Each line below that includes "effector" counts once; report the total and nothing more.

(GIVEN INFORMATION begins)

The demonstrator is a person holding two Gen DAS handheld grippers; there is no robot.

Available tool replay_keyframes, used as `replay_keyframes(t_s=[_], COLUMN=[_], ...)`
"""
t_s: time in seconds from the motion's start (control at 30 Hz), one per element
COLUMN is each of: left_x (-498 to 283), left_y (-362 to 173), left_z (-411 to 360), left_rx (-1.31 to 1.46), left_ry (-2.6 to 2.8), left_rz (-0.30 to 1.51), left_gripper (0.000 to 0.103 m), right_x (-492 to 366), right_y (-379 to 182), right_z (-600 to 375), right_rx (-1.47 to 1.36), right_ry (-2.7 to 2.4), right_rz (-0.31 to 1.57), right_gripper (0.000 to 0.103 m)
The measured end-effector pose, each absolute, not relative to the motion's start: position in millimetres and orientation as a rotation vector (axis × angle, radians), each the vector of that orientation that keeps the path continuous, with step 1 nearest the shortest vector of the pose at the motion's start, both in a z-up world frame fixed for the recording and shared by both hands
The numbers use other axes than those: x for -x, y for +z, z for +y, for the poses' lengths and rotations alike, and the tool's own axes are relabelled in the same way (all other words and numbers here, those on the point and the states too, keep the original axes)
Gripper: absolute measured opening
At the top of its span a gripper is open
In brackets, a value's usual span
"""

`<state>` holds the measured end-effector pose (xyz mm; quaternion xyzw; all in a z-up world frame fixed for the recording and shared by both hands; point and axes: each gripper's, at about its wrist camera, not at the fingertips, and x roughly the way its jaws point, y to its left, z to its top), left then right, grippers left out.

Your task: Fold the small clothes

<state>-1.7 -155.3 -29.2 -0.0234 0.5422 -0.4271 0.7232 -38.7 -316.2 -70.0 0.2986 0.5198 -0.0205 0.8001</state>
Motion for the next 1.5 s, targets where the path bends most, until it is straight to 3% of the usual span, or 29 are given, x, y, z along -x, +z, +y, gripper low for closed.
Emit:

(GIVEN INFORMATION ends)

RESULT OF THIS EXERCISE –
2